Push Your Ideas Forward

When was the last time you had an interesting idea? Note that I’m not asking about a “good” idea, just an interesting one.

The reason for the distinction is that a “good” idea is one that fits well with the needs, wants, and available resources within a particular situation. In other words, it can be made to serve some purpose. However, these factors are all external and beyond your control.

An “interesting” idea, on the other hand, is one that breaks new ground, challenges accepted notions, sparks consideration from the people around you, or just captures someone’s attention. It doesn’t have to fit a situation. It need not fit well with external factors of any kind. It doesn’t have to be useful.

For this reason, all “good” ideas are interesting, but not all “interesting” ideas meet the criteria for being a “good” one.

It’s important to make this distinction because I believe “interesting” ideas are worth generating, even if it’s hard to find a way to put them to good use. What’s more, I also believe that when you practice the art of productivity and you strive to be successful, as a natural by-product you’re likely to generate a lot of “interesting” ideas.

And even if they’re not “useful,” those ideas nevertheless have value of some kind. That’s why you should never stuff them into a drawer somewhere to be ignored and forgotten. Instead, it’s helpful to put all your ideas through a vetting process to try and determine whether anything about them might somewhere, sometime, somehow become at least somewhat useful.   

Here’s how to proceed:

Square Pegs

You’ll give your “interesting” idea a better shot at becoming useful if you quickly check whether it fits into any opportunities or needs you’re currently facing. Don’t try to hammer a square peg into a round hole, though. Just look for existing holes of any shape where your new idea might possibly fit.

Just the same way you put together a jig-saw puzzle, by taking a piece and scanning the puzzle field for a place where it might fit, take your “interesting” idea and scan your current situation for a place where it might become helpful.

For example, look for problems to be solved, opportunities to be seized, or challenges to be met.

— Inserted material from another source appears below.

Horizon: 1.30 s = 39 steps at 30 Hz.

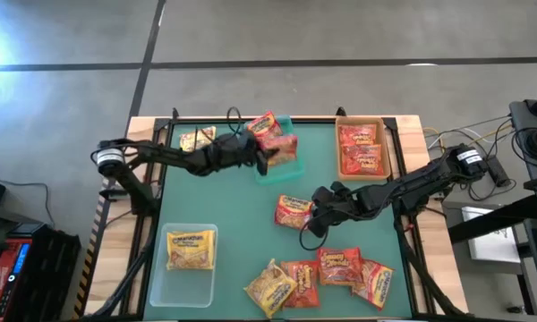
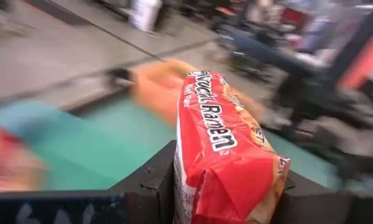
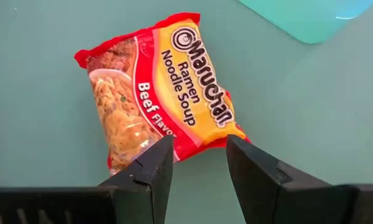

Even if you don’t find one, this kind of analysis will help you better understand your “interesting” idea so you can make suitable use of it should the opportunity arise.

Think in terms of whether your idea might:

  • Make one or more person’s work and life even a little better.
  • Allow for wider use of your skills, abilities, and talents.
  • Snip a small irritation in the bud, before it becomes a big problem.
  • Speed up what needs to be sped up, slow down what needs to be slowed down, open up a bottleneck, or nail down a broad area of uncertainty.

Reality Check

A second step in processing your new idea is to check it against reality.

  • Does it make any kind of sense?
  • Is it possible or practical?
  • Will it solve more problems than it causes?
  • How do its costs and benefits size up against each other?
  • What are its risks and rewards?
  • Does it naturally attract or repel people?

Ideas that fit well with reality are far more likely to find some use somewhere down the line. But since reality and ideas both change, failing a reality check does not necessarily make an idea “dead on arrival.”

Sales Pitch

If you begin to gain confidence in your “interesting” idea, you can move toward consideration of how you’ll get others to accept it.

As with selling any product or service, the trick is to identify your idea’s most appealing characteristics. Does it:

  • Ease someone’s “pain point”?
  • Provide pleasure or increase happiness?
  • Make someone look or feel better?
  • Save time?
  • Make money?
  • Do anything that people find desirable?

Your idea may have other positive attributes. Some ideas literally sell themselves. Others are so outside the box it’ll take years, or longer, for others to accept them.

Plan

With all this information in hand, you probably know enough to formulate an action plan detailing what you will do with this “interesting” idea, such as:

  • Shelve it, for now, for later, or forever.
  • Drive it toward implementation.
  • Offload it to others who might be better able to implement the idea, or integrate it with other ideas to improve the whole package.
  • Keep developing the “interesting” idea so it becomes “even more interesting.”

Repeat

Once you have generated one “interesting” idea, you become far more likely to generate another, and another, and another.

That’s why it’s helpful to adjust your mindset to encompass two opposite strategies:

  1. Explore your “interesting” idea – as we’ve discussed here – to extract all the value you can from the experience of generating it, the experience of evaluating it, and the idea itself. All this will help you do a better job of wringing the value from additional “interesting” ideas you may generate in the future.
  2. Recognize that it’s just an idea, not necessarily made of gold. If you find it lacking in substance, value, or applicability, it’s no big deal to chuck it and move on.

The worlds of work and life are driven by ideas, both old and new. You can join this process by staying alert for possibilities and opportunities, by opening yourself to new ideas, and by vetting those ideas so you push forward only the ones that most deserve your time and attention.